Task requirements: Please copy the data below exactly, from its first line through the line holding "Q: Identify point(s) on the black right gripper", and skip the pictures.

Saved data entries:
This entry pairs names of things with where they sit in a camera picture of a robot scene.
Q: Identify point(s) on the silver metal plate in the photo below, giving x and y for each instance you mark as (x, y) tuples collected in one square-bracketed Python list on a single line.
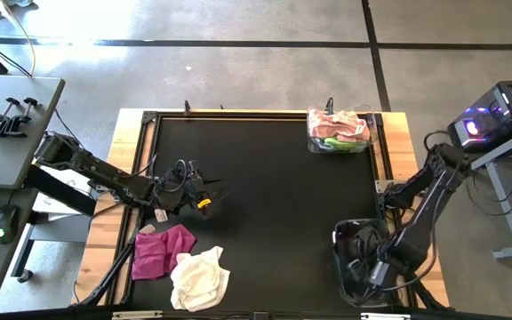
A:
[(136, 315), (385, 316)]

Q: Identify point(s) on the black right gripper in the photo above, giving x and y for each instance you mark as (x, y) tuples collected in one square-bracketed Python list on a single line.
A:
[(381, 275)]

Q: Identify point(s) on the black desk clamp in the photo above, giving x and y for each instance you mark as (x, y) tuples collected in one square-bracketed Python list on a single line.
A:
[(12, 101), (30, 101)]

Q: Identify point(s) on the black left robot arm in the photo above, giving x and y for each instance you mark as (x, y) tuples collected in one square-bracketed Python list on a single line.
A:
[(100, 171)]

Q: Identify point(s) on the dark grey towel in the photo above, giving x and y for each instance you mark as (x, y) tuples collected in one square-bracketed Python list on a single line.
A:
[(176, 209)]

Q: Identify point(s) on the dark plastic basket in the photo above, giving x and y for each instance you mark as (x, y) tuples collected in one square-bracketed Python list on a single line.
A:
[(338, 266)]

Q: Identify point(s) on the white towel label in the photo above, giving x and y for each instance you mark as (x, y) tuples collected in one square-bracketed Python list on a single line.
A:
[(161, 215)]

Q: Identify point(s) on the black computer mouse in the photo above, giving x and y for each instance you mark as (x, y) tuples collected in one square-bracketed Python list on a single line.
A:
[(5, 223)]

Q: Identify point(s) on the black diagonal frame strut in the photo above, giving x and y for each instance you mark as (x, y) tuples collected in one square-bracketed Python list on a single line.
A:
[(429, 298), (109, 273)]

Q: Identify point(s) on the pink towel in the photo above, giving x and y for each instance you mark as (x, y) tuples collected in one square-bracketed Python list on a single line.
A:
[(336, 124)]

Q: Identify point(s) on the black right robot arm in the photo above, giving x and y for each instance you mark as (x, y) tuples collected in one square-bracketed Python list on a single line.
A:
[(420, 222)]

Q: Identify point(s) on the magenta towel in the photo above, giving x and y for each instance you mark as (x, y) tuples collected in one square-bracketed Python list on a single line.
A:
[(156, 253)]

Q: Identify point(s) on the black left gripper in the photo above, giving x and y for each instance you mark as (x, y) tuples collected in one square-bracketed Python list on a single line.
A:
[(185, 186)]

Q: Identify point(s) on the white box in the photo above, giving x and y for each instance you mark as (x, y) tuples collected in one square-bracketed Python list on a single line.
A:
[(49, 204)]

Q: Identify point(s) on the green towel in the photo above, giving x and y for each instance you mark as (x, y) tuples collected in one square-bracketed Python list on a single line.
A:
[(340, 144)]

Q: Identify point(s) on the pale towel label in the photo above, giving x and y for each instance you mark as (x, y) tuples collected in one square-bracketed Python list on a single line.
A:
[(147, 229)]

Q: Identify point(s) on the clear plastic bin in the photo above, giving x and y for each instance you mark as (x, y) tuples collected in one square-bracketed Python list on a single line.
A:
[(314, 144)]

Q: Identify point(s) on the black aluminium table frame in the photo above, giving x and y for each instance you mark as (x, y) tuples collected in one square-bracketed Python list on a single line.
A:
[(260, 116)]

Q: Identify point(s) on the computer tower with lights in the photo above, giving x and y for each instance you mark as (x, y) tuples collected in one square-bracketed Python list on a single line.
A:
[(500, 111)]

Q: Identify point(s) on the black table edge clamp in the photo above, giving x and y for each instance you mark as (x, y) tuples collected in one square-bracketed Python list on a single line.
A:
[(329, 105), (187, 107)]

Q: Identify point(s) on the silver metal bracket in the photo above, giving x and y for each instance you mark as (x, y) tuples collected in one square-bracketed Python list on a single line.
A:
[(379, 184)]

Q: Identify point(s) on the white towel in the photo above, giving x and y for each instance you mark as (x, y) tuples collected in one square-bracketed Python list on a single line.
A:
[(198, 280)]

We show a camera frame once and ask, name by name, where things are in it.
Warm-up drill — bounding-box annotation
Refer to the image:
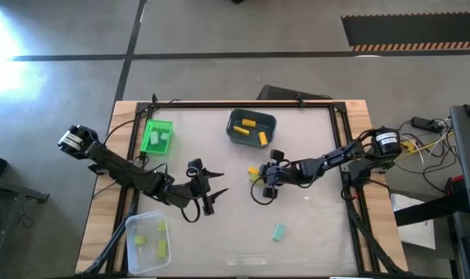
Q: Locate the clear plastic container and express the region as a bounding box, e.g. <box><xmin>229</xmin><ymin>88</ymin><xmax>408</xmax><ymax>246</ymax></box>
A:
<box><xmin>125</xmin><ymin>210</ymin><xmax>173</xmax><ymax>275</ymax></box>

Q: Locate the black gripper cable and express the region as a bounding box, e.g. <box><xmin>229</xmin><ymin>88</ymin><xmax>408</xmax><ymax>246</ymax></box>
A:
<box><xmin>180</xmin><ymin>199</ymin><xmax>202</xmax><ymax>224</ymax></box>
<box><xmin>250</xmin><ymin>176</ymin><xmax>278</xmax><ymax>206</ymax></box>

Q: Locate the black hazard-striped floor mat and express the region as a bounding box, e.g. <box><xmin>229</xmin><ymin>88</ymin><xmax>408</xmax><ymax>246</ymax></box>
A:
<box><xmin>340</xmin><ymin>11</ymin><xmax>470</xmax><ymax>53</ymax></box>

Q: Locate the black table frame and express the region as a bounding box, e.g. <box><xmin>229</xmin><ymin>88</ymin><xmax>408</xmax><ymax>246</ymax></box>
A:
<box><xmin>81</xmin><ymin>92</ymin><xmax>409</xmax><ymax>277</ymax></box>

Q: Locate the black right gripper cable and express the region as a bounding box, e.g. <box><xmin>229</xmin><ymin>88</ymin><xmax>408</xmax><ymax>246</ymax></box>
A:
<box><xmin>250</xmin><ymin>176</ymin><xmax>278</xmax><ymax>206</ymax></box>

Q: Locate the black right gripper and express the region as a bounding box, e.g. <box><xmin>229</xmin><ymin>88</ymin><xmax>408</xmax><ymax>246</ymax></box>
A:
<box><xmin>257</xmin><ymin>149</ymin><xmax>299</xmax><ymax>201</ymax></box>

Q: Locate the black power adapter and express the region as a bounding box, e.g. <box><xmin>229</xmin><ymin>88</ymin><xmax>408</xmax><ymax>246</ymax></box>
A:
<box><xmin>411</xmin><ymin>115</ymin><xmax>445</xmax><ymax>133</ymax></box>

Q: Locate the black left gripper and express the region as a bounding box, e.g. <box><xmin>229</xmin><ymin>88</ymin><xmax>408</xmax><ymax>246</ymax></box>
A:
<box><xmin>178</xmin><ymin>157</ymin><xmax>230</xmax><ymax>217</ymax></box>

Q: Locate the yellow cable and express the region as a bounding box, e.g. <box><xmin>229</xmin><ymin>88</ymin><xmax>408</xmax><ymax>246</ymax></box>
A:
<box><xmin>399</xmin><ymin>131</ymin><xmax>456</xmax><ymax>160</ymax></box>

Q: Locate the green plastic mesh basket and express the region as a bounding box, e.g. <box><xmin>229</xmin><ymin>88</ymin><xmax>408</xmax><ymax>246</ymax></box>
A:
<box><xmin>140</xmin><ymin>119</ymin><xmax>175</xmax><ymax>156</ymax></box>

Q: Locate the black angular cover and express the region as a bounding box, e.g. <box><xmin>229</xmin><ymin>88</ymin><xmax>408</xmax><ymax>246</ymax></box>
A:
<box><xmin>256</xmin><ymin>84</ymin><xmax>333</xmax><ymax>102</ymax></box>

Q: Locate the white paper sheet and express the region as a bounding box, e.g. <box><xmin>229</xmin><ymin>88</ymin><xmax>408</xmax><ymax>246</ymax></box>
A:
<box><xmin>389</xmin><ymin>192</ymin><xmax>437</xmax><ymax>251</ymax></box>

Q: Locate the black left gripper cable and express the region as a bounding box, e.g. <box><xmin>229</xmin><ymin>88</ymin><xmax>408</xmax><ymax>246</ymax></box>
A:
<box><xmin>180</xmin><ymin>199</ymin><xmax>202</xmax><ymax>224</ymax></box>

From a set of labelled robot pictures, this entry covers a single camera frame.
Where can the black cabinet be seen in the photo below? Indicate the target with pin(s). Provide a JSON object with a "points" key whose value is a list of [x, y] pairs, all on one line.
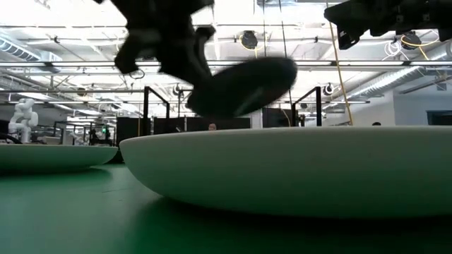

Output for this exercise:
This entry pairs names of things with where they sit in a camera picture of a robot scene.
Q: Identify point(s) on the silver metal plate in the photo below, giving x and y for each instance you mark as (x, y) tuples collected in one square-bracketed Python list on a single line.
A:
[(136, 315), (385, 316)]

Q: Identify point(s) on the black right gripper in the photo above, giving x and y for each instance you mark as (x, y) tuples collected in one square-bracketed Python list on a single line.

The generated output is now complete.